Crime e Castigo

foto de Sônia Vill


Na Rua Amapá, todo dia, por volta do meio dia, um dos maiores crimes acontece na frente de todo mundo. Seu Zé (que eu não vou me atrever dizer o nome verdadeiro dele, é claro), ajeita a sua maquina de assar galetos, isso bem do lado da parada de ônibus. Do outro lado da rua, um cachorro de nome Amarelo (esse nome eu dei a ele, devido uma relação que já estabelecemos) senta religiosamente na calçada, na sombra, logicamente, e assiste a aquele espetáculo. É uma máquina de assar galeto giratória, que deve caber uns 30 frangos, todos assados na manteiga, assegura Seu Zé.
Por volta do meio dia você olha o aplicativo do celular. Passam o 020, o 409, o 070, mas nada do 071. O 071 é um famigerado ônibus da empresa Borborema, único e histórico meio de sair de Barra de Jangada até o centro do Recife sem precisar fazer uma maratona. Outro preço que se para é o esperar. Você olha o aplicativo e nada. Mesmo verde ele não vem. Não adianta reclamar.   Acontece que Barra de Jangada é também uma ilha. Para além da Ilha do Amor, que por si só daria um romance, muita fofoca ou pelo menos o que falar, Barra de Jangada se esconde entre o esquecimento e a distância. E lá perto, onde o R$4,70 reside, em meio a um Terminal que sucinta um estudo sobrenatural de caso.
Meio dia e meia e nada do 071 chegar. Não adianta olhar no aplicativo, esticar o pescoço para olhar pra esquina. Ele nunca vem. Não enquanto você estiver esperando.

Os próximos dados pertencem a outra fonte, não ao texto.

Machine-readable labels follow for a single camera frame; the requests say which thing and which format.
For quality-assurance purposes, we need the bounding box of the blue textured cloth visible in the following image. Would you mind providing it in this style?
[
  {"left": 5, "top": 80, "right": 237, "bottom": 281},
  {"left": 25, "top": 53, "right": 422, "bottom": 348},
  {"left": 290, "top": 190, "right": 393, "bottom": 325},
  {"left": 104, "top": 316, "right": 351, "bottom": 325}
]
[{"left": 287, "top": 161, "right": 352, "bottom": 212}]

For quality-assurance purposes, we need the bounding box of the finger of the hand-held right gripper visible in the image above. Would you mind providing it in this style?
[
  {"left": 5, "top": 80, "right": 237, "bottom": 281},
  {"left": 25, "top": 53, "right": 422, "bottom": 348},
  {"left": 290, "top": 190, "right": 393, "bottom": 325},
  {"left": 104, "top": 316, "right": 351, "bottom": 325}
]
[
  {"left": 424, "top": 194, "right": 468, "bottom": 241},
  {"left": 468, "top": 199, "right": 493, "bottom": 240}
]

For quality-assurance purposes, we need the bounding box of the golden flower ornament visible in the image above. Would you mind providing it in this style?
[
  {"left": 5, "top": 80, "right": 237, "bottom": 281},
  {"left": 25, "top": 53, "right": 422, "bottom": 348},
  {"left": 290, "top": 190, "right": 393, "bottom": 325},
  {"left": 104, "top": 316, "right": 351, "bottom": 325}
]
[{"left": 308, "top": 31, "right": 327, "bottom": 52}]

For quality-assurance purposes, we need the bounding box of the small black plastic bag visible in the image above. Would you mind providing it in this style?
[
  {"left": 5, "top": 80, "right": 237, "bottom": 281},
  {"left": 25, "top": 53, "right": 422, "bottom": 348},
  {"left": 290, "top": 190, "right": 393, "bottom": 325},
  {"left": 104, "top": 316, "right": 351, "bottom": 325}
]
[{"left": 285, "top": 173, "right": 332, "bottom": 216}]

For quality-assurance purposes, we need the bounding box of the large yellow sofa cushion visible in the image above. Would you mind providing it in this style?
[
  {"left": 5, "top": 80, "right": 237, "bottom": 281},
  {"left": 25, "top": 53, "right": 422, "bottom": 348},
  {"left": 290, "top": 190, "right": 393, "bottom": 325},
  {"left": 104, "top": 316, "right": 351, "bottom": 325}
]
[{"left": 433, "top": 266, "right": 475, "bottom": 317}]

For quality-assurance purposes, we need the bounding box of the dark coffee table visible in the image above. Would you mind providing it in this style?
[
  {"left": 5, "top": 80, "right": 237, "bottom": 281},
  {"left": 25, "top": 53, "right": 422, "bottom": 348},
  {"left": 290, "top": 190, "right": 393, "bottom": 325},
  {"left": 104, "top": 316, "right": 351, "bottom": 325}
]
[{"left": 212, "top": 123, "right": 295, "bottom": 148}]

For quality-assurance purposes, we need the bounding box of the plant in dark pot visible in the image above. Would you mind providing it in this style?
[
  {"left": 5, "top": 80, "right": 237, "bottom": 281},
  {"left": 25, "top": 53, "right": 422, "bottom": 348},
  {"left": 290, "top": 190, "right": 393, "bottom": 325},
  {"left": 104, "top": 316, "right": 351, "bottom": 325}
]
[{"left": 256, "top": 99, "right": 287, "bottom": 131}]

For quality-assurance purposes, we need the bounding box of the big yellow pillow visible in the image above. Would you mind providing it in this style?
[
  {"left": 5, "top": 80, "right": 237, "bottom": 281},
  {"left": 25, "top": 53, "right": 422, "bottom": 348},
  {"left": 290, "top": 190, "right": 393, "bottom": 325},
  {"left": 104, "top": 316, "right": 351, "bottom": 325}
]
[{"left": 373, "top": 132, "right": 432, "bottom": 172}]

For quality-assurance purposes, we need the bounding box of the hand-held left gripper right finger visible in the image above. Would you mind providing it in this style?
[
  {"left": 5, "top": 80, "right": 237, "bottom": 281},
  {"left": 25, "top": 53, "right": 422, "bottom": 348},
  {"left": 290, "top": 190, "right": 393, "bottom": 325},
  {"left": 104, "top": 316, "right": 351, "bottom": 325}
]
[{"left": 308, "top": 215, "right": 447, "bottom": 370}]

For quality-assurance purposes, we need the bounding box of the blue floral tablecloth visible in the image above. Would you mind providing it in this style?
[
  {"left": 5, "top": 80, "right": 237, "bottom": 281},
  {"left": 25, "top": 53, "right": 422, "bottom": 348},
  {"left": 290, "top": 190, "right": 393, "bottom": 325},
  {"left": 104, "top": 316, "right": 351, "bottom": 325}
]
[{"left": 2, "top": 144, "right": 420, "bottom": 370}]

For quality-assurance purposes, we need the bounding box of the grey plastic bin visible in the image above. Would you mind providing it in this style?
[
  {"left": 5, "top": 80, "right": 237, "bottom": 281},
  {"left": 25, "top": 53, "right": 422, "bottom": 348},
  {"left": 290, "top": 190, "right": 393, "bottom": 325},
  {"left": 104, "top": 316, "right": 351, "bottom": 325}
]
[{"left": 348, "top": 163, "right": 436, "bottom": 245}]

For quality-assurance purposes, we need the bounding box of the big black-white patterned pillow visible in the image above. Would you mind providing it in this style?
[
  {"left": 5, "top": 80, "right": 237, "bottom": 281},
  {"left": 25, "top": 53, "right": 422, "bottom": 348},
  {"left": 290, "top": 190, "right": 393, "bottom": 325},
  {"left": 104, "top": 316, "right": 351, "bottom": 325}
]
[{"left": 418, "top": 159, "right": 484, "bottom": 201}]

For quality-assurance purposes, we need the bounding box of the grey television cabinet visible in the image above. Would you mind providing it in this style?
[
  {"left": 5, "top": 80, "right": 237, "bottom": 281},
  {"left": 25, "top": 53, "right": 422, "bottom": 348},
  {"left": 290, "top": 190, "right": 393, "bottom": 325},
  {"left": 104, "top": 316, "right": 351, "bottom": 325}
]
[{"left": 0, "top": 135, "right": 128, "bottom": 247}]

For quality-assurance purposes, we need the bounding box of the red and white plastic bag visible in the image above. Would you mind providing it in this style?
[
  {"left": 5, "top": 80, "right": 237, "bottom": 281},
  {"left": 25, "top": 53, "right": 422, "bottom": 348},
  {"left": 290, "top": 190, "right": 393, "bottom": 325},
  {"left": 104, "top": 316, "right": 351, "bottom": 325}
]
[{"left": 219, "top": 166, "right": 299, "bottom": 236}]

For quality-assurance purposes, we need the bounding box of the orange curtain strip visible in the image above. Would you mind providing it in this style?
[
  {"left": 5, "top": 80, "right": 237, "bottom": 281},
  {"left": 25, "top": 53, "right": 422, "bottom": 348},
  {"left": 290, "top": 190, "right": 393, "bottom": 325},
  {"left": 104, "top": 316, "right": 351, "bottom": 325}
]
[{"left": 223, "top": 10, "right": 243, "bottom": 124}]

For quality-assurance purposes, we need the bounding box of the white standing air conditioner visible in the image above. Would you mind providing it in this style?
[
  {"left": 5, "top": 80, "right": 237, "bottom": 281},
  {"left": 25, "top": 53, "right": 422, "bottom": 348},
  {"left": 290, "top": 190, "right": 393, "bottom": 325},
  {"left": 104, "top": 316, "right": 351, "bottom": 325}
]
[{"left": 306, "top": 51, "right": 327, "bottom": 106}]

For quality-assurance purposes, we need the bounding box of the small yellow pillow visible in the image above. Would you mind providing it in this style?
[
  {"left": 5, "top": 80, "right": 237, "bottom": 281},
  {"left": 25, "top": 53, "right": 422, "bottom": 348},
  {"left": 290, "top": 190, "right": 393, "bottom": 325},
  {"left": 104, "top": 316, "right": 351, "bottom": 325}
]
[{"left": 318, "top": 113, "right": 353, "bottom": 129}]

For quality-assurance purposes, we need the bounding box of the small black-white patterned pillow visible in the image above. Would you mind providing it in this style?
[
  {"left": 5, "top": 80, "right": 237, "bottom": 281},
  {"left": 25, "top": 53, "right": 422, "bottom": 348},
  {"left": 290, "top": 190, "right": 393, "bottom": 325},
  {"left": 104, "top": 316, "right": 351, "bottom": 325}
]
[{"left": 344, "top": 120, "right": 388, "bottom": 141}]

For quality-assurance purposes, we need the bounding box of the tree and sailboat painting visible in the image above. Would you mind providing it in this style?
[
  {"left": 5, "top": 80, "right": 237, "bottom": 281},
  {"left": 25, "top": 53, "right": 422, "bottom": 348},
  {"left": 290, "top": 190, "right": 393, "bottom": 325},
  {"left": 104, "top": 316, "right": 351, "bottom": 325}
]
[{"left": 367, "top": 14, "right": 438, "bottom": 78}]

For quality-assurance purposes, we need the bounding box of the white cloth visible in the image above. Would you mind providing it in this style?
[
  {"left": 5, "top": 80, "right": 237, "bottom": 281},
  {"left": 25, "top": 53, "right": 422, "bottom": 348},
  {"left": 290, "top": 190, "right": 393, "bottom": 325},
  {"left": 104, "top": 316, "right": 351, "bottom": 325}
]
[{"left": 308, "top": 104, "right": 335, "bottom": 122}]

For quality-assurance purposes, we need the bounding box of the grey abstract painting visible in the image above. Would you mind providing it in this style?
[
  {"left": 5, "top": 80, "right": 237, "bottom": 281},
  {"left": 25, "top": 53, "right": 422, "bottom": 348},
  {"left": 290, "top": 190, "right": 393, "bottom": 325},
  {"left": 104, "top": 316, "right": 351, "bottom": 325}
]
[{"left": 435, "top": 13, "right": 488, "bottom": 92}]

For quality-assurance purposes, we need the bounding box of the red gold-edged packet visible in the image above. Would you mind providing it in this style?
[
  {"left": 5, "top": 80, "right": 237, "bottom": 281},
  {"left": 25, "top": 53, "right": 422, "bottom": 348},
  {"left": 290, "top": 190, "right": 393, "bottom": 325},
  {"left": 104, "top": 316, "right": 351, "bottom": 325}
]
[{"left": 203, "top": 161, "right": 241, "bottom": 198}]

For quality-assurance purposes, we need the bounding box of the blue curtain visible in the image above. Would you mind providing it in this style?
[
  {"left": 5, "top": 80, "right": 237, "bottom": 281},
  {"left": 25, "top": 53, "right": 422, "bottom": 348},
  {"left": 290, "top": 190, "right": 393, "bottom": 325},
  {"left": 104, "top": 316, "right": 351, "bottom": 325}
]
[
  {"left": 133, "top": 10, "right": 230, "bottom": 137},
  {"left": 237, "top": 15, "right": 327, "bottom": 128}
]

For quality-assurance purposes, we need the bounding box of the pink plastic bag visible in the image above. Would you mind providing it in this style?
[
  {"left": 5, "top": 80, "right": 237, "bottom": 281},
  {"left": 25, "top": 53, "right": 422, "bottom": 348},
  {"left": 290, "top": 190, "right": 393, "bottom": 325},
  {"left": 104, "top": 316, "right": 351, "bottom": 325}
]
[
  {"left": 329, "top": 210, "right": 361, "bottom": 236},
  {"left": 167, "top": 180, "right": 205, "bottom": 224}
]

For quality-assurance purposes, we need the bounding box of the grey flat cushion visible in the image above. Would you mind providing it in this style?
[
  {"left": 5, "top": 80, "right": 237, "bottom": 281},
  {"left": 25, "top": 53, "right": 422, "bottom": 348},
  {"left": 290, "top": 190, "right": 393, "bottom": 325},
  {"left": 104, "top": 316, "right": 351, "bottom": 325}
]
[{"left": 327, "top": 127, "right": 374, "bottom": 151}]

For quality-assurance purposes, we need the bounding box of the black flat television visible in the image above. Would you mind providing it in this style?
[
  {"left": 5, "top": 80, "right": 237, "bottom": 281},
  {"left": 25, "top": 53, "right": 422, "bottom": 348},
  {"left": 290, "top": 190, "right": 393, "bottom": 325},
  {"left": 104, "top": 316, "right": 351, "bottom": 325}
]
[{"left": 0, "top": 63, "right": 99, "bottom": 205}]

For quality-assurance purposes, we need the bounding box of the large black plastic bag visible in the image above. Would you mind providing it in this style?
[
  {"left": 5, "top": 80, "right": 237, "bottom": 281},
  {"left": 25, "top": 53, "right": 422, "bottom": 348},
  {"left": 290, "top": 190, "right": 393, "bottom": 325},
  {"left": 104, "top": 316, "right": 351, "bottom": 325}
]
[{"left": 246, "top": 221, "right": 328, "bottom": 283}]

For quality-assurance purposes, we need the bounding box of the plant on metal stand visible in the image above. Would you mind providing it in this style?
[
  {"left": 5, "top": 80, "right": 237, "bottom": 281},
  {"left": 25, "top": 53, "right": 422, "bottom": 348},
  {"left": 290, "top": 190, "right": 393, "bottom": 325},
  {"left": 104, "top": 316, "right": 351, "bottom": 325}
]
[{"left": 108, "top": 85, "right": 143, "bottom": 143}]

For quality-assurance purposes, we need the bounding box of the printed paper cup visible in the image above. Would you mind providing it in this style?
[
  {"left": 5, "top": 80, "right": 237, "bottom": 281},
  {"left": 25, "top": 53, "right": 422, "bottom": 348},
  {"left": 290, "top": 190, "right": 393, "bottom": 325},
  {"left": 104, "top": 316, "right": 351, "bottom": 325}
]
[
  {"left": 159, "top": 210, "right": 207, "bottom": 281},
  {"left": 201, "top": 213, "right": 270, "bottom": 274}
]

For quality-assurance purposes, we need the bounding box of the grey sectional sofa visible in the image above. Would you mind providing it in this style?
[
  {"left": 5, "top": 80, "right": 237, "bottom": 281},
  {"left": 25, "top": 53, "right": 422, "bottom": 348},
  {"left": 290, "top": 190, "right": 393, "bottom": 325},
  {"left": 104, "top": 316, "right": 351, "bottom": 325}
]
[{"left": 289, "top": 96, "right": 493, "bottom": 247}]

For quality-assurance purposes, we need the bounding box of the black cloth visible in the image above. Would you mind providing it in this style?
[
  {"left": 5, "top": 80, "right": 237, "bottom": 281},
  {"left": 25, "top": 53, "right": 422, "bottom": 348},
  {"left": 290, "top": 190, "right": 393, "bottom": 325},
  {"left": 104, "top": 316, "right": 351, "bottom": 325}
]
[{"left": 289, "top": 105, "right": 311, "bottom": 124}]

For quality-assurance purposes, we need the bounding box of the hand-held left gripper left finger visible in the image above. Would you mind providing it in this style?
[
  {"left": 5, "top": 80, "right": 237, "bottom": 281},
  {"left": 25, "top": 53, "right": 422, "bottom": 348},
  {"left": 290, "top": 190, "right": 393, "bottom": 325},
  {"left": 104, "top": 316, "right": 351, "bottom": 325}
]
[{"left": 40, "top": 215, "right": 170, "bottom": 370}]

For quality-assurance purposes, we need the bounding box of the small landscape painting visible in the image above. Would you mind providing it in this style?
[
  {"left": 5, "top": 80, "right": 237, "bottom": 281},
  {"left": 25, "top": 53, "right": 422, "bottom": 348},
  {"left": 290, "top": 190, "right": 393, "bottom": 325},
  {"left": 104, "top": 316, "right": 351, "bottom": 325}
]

Quarenta minutos em média que mais parecem umas duas horas. Pega a poeira, a falta de sombra, o calor que faz no Recife e toda uma série de preocupação que nos vem à tona, mesmo sem a gente esperar. Pedir. E ali está aquele cachorro. Olhando pacientemente para aqueles galetos que rodam indiferentemente enquanto douram na manteiga, assegura o Seu Zezinho, agora intimo de todos, devido à demora. Doze e trinta e cinco. Lá vem ele. E é justamente naquele momento que aquele crime acontece.
Enquanto o caça-níquel da borborema se aproveita de nosso bolso e se aproxima daquele ponto, Seu Zezinho se prepara tranquilamente para organizar os galetos que estão quase prontos. Aquela crosta suave e douradinha na manteiga, aquela carne macia, com aquela gordura no ponto derretendo em nossa boca, enquanto um vinagrete com farofa passeia pela nossa boca. Depois vem a feijoada com arroz e uma coca-cola bem gelada para regar, agregar, iluminar tudo. Se fosse um final de semana teria uma cerveja gelada, amendoim e sorvete. Mas ainda é terça feira e lá vem o Candeias pra nos levar pra outro mundo. Quem pegou o 020 pra tentar chegar mais cedo em algum lugar, perdeu o pedaço do paraíso. Os ricos, aqueles que andam no 072, opcional, geladinho, apesar das regalias, não saberá nunca o que significa aquele ritual.
O cachorro se levanta. Abana o rabinho. Bota uma palma de língua pra fora, agora salivando como quem vai morrer. Aquilo certamente não é por conta do calor apenas. E lá estava eu, puto. Simplesmente puto e atrasado. Seu Zezinho desliga a máquina em um minuto, ajeita uma flanela no ombro esquerdo e olha pra nós meio assim de ladinho, como quem pergunta alguma coisa sem perguntar. Tarde demais. O ônibus para, a gente sobe, recebe o calor daquele emaranhado de ferro e lata superaquecido e cai pro mundo. Olhando pela janela, enquanto o 071, em meio ao inferno do calor que faz no Recife parte, dois ou três seres humanos olham para a máquina do galeto, esperando quem sabe ao menos sentir o cheirinho, ver o dourado daquela bela carne. Mas só quando o carro parte é que Seu Zé abre a porta para realocar os galetos. Só quando o R$4,70 surge no horizonte é que aquele aroma perfuma a Rua Amapá e deixa Amarelo doidinho. Só na hora de ir, e sempre atrasados que vemos aquele crime cotidiano (menos nas segundas, que ele não coloca o galeto na manteiga nas segundas feiras). Que ingratidão. Aquela imagem daquele galeto vai com a gente o caminho todo e segue. Passa a Avenida Boa Viagem, pega pela Conselheiro Aguiar toda, pega a Conde da Boa vista e nos faz reféns de sua intriga. Aquela imagem irá nos acompanhar, a depender do trabalho, o dia inteiro. Aquela imagem irá nos acompanhar até a volta pra casa. Até a hora do jantar. E nos fazer sofrer amanhã de novo e aquela imagem nos perseguir e nos fazer sofrer.